#### WHAT IS REQUIRED
Where "phrase" appears in a line of the entries below, that line should be copied.

====== DATA PROVIDED

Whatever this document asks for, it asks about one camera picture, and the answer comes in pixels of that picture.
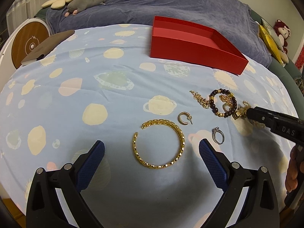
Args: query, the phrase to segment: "round wooden object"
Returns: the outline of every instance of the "round wooden object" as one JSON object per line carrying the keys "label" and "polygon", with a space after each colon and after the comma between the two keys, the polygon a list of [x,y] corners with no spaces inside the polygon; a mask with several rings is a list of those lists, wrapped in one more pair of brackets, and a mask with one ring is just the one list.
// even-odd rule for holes
{"label": "round wooden object", "polygon": [[19,68],[21,61],[48,37],[48,29],[40,22],[33,21],[22,27],[12,45],[12,60],[15,68]]}

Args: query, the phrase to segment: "finger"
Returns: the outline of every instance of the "finger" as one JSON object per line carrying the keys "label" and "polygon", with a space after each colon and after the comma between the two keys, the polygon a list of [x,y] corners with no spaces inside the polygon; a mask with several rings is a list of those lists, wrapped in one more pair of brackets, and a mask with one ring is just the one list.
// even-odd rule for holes
{"label": "finger", "polygon": [[300,172],[304,173],[304,161],[300,164]]}
{"label": "finger", "polygon": [[289,193],[292,191],[292,189],[291,189],[291,187],[289,186],[289,183],[288,183],[288,181],[287,181],[287,178],[285,179],[285,188],[286,188],[287,192],[289,192]]}
{"label": "finger", "polygon": [[298,169],[297,169],[297,161],[296,160],[290,160],[288,169],[287,169],[287,175],[291,177],[291,179],[296,179],[298,176]]}
{"label": "finger", "polygon": [[297,157],[297,148],[294,146],[290,152],[290,159],[295,159]]}
{"label": "finger", "polygon": [[298,186],[297,179],[292,179],[291,176],[287,175],[286,181],[287,181],[288,185],[290,186],[291,190],[295,190],[297,188],[297,186]]}

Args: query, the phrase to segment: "stuffed animal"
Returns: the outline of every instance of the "stuffed animal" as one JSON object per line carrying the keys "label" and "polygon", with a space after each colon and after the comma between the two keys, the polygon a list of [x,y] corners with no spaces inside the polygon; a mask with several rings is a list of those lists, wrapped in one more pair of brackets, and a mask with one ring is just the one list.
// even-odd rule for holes
{"label": "stuffed animal", "polygon": [[51,6],[52,9],[60,9],[65,6],[66,3],[69,3],[73,0],[49,0],[41,5],[41,7]]}
{"label": "stuffed animal", "polygon": [[67,12],[65,17],[68,17],[71,13],[73,15],[86,10],[87,8],[104,5],[105,0],[73,0],[67,6]]}
{"label": "stuffed animal", "polygon": [[276,31],[279,40],[283,46],[284,52],[287,53],[287,42],[286,39],[290,36],[290,29],[289,27],[281,20],[277,20],[277,22],[275,23],[275,26],[273,27],[274,30]]}

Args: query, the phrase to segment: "red plush doll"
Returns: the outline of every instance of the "red plush doll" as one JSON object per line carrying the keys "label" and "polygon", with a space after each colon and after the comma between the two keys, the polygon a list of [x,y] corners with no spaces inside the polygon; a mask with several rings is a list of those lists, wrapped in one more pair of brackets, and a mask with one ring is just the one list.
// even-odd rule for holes
{"label": "red plush doll", "polygon": [[287,45],[288,45],[286,42],[286,39],[290,36],[289,27],[283,21],[277,20],[277,22],[275,23],[275,26],[273,28],[279,37],[279,40],[283,46],[284,52],[287,54],[288,51],[285,47],[287,47]]}

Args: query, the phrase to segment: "red box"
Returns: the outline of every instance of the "red box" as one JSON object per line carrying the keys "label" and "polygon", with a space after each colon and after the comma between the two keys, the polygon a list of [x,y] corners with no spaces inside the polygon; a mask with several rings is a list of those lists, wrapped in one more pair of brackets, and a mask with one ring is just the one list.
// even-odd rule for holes
{"label": "red box", "polygon": [[217,30],[155,16],[150,57],[183,61],[241,74],[248,60]]}

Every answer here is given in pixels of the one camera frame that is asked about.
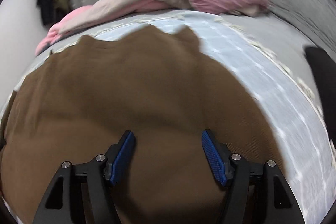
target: blue gripper pad
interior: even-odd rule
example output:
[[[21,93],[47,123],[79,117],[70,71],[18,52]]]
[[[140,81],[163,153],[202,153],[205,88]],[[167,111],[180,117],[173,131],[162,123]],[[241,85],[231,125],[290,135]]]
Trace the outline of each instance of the blue gripper pad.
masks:
[[[215,176],[215,179],[225,186],[227,178],[225,176],[225,167],[224,163],[219,156],[217,149],[212,143],[206,130],[202,133],[202,147],[204,153],[208,159],[209,165],[211,167],[212,173]]]
[[[119,182],[125,170],[127,169],[133,154],[134,146],[135,136],[133,132],[130,132],[112,164],[112,176],[110,178],[110,182],[113,186]]]

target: silver screw
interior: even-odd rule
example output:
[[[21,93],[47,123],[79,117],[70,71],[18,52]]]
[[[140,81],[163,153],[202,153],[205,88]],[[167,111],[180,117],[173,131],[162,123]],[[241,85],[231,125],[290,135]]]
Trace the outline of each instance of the silver screw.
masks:
[[[96,161],[103,161],[105,159],[105,155],[98,155],[96,157]]]
[[[270,166],[270,167],[274,167],[274,166],[275,166],[275,162],[274,162],[274,160],[268,160],[268,161],[267,161],[267,164],[268,164],[268,166]]]
[[[65,161],[64,163],[62,163],[62,168],[68,168],[70,166],[70,162]]]
[[[231,155],[231,158],[232,158],[233,160],[240,160],[240,159],[241,159],[241,156],[240,156],[239,154],[232,154],[232,155]]]

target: white wall
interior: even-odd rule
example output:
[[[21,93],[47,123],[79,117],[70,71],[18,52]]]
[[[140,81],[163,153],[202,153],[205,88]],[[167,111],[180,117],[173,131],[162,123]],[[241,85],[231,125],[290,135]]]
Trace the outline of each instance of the white wall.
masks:
[[[0,108],[46,34],[36,0],[3,0],[0,4]]]

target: brown cloth
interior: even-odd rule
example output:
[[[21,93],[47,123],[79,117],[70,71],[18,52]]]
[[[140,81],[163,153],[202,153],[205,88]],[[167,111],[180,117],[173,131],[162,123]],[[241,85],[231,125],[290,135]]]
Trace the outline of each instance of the brown cloth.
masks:
[[[205,128],[248,160],[282,166],[256,102],[199,52],[189,28],[170,35],[150,25],[117,42],[83,36],[29,74],[14,100],[1,162],[4,197],[31,223],[63,161],[88,162],[129,129],[137,147],[112,189],[122,223],[215,223],[225,191],[202,149]]]

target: mattress
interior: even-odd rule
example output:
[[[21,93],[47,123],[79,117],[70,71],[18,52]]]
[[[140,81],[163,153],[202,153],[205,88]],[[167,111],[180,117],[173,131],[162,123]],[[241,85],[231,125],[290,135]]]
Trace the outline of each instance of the mattress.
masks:
[[[246,87],[274,132],[286,179],[305,222],[320,223],[335,201],[336,169],[318,111],[320,102],[314,80],[302,54],[302,47],[312,43],[275,17],[216,16],[189,10],[128,16],[54,44],[27,68],[15,90],[19,90],[25,75],[43,64],[50,50],[60,52],[84,34],[113,43],[144,24],[167,33],[188,25],[201,39],[201,51],[228,68]]]

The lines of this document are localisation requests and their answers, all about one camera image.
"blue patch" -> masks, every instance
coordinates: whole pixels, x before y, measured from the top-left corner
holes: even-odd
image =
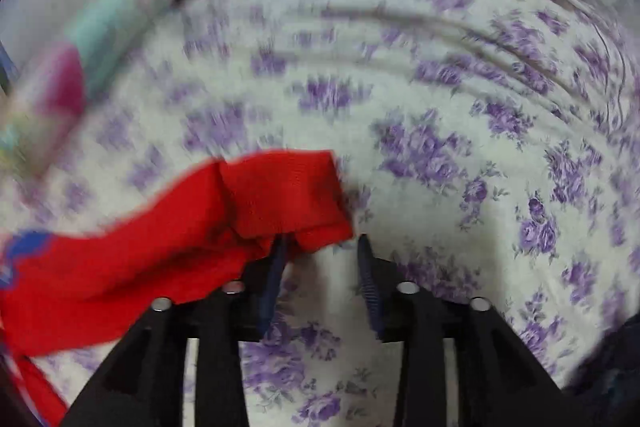
[[[49,232],[26,232],[9,241],[4,257],[0,255],[0,289],[9,288],[14,283],[14,262],[20,257],[42,253],[50,237]]]

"floral bedsheet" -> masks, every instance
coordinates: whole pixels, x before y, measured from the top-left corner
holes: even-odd
[[[630,49],[578,0],[191,0],[46,190],[2,188],[0,217],[96,230],[209,155],[332,149],[376,253],[437,296],[491,299],[562,386],[638,307]],[[71,402],[111,345],[38,365]],[[399,364],[367,324],[354,242],[326,248],[287,267],[268,337],[242,346],[250,422],[389,426]],[[193,377],[191,350],[187,423]]]

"dark fabric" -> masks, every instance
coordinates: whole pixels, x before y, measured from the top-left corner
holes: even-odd
[[[640,423],[632,418],[640,407],[640,314],[604,338],[566,391],[587,410],[591,427]]]

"red cloth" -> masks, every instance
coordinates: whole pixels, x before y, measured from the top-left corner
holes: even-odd
[[[330,152],[208,162],[106,235],[52,235],[20,257],[0,316],[43,417],[57,425],[65,408],[26,357],[117,339],[155,297],[203,298],[268,254],[277,233],[300,252],[353,235]]]

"metal screw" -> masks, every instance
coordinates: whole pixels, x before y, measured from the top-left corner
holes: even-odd
[[[151,303],[151,309],[155,312],[165,312],[173,305],[170,298],[158,297]]]
[[[471,308],[476,310],[477,312],[487,312],[491,309],[491,301],[485,299],[484,297],[474,297],[469,302]]]
[[[229,281],[222,285],[222,291],[229,295],[235,295],[244,291],[244,283],[242,281]]]
[[[418,293],[420,291],[420,286],[418,286],[415,282],[404,281],[396,286],[396,289],[400,293],[404,293],[406,295],[411,295],[413,293]]]

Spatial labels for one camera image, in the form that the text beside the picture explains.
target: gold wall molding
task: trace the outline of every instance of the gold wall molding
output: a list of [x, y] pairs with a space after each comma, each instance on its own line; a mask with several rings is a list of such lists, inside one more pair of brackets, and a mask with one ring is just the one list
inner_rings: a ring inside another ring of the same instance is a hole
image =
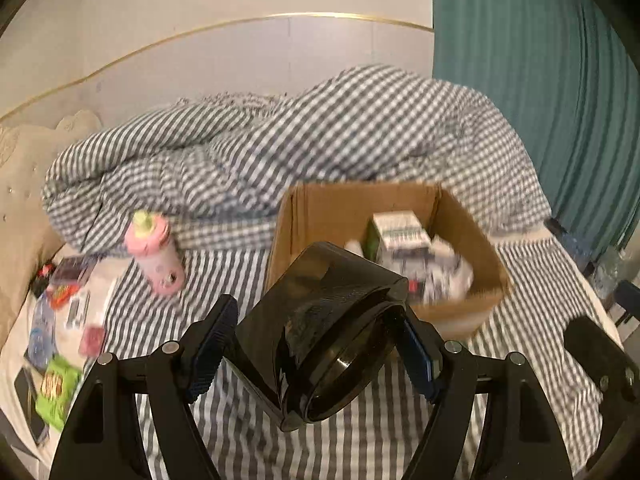
[[433, 32], [433, 28], [432, 27], [427, 27], [425, 25], [419, 25], [418, 23], [413, 23], [413, 22], [404, 22], [402, 20], [394, 20], [392, 18], [381, 18], [379, 16], [367, 16], [366, 14], [351, 14], [349, 12], [282, 12], [279, 14], [268, 14], [267, 16], [257, 16], [255, 18], [239, 18], [237, 20], [226, 20], [224, 22], [218, 22], [218, 23], [214, 23], [212, 25], [206, 25], [205, 27], [197, 27], [197, 28], [193, 28], [191, 30], [187, 30], [185, 32], [180, 32], [178, 34], [174, 34], [172, 36], [169, 36], [167, 38], [163, 38], [162, 40], [159, 41], [155, 41], [153, 43], [150, 43], [148, 45], [142, 46], [141, 48], [134, 50], [133, 52], [129, 52], [128, 54], [125, 54], [122, 57], [119, 57], [118, 59], [115, 59], [109, 63], [107, 63], [106, 65], [100, 67], [98, 70], [95, 70], [94, 72], [91, 72], [89, 75], [86, 75], [84, 77], [81, 77], [80, 79], [76, 79], [74, 81], [70, 81], [69, 83], [65, 83], [63, 85], [60, 85], [56, 88], [52, 88], [51, 90], [47, 90], [46, 92], [39, 94], [35, 97], [32, 97], [31, 99], [28, 99], [27, 101], [23, 102], [22, 104], [18, 105], [17, 107], [15, 107], [13, 110], [5, 113], [2, 117], [0, 117], [0, 124], [7, 120], [8, 118], [14, 116], [15, 114], [17, 114], [18, 112], [24, 110], [25, 108], [27, 108], [28, 106], [34, 104], [35, 102], [44, 99], [45, 97], [48, 97], [52, 94], [55, 94], [55, 92], [59, 92], [61, 90], [64, 90], [66, 88], [70, 88], [72, 86], [84, 83], [86, 81], [89, 81], [89, 79], [91, 79], [92, 77], [98, 75], [101, 72], [104, 72], [105, 70], [107, 70], [108, 68], [123, 62], [126, 59], [129, 59], [130, 57], [135, 56], [136, 54], [140, 54], [142, 52], [144, 52], [145, 50], [149, 50], [152, 49], [153, 47], [162, 45], [163, 43], [167, 43], [169, 41], [174, 41], [174, 40], [178, 40], [180, 38], [184, 38], [187, 36], [191, 36], [193, 34], [197, 34], [199, 32], [206, 32], [208, 30], [213, 30], [214, 28], [221, 28], [221, 27], [226, 27], [227, 25], [237, 25], [239, 23], [249, 23], [249, 22], [259, 22], [261, 20], [273, 20], [275, 18], [293, 18], [296, 16], [311, 16], [311, 17], [315, 17], [315, 18], [340, 18], [340, 19], [347, 19], [347, 20], [362, 20], [365, 22], [377, 22], [377, 23], [388, 23], [389, 25], [399, 25], [401, 27], [409, 27], [409, 28], [417, 28], [418, 30], [424, 30], [427, 32]]

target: pink bottle lid
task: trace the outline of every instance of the pink bottle lid
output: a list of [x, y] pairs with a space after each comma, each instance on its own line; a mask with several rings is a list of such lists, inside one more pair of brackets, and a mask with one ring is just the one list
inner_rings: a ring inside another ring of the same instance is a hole
[[124, 243], [132, 256], [157, 253], [169, 238], [169, 224], [162, 215], [136, 211]]

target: cardboard box
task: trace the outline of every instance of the cardboard box
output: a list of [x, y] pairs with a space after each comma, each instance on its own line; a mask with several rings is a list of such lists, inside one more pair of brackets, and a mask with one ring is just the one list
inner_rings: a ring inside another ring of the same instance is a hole
[[265, 290], [309, 244], [327, 241], [344, 247], [351, 239], [363, 243], [373, 213], [406, 210], [414, 211], [431, 237], [437, 234], [449, 242], [474, 270], [474, 282], [464, 300], [412, 305], [414, 312], [432, 323], [444, 339], [470, 337], [508, 293], [509, 279], [471, 215], [440, 186], [345, 182], [290, 188], [280, 204]]

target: checkered blanket
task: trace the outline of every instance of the checkered blanket
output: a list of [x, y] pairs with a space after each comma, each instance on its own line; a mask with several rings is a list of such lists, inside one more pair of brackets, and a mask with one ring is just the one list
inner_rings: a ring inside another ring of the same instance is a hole
[[[158, 298], [129, 267], [106, 321], [106, 349], [127, 358], [179, 338], [223, 292], [244, 316], [260, 297], [279, 201], [311, 180], [438, 181], [490, 234], [550, 215], [526, 150], [488, 98], [387, 66], [347, 70], [295, 98], [221, 95], [133, 118], [63, 152], [43, 199], [53, 226], [85, 252], [122, 253], [137, 208], [169, 217], [187, 286]], [[554, 240], [496, 249], [514, 292], [469, 348], [529, 357], [578, 469], [597, 444], [600, 397], [564, 352], [562, 330], [572, 317], [596, 315]], [[146, 397], [138, 405], [151, 471], [166, 478]], [[277, 431], [226, 363], [193, 413], [224, 478], [400, 478], [428, 420], [393, 360], [344, 410], [305, 430]], [[478, 397], [461, 476], [483, 414]]]

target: curtain
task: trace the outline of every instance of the curtain
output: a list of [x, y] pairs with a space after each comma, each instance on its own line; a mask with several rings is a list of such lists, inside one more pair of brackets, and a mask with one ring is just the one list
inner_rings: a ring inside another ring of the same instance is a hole
[[640, 217], [640, 77], [593, 0], [433, 0], [433, 75], [488, 95], [600, 254]]

============

#### SOLUTION TO THIS EXERCISE
Args: query, the phrase to segment: "round wooden object"
Args: query, the phrase to segment: "finger"
Args: query, the phrase to segment: "stuffed animal"
Args: query, the phrase to segment: "red plush doll"
Args: query, the phrase to segment: "red box"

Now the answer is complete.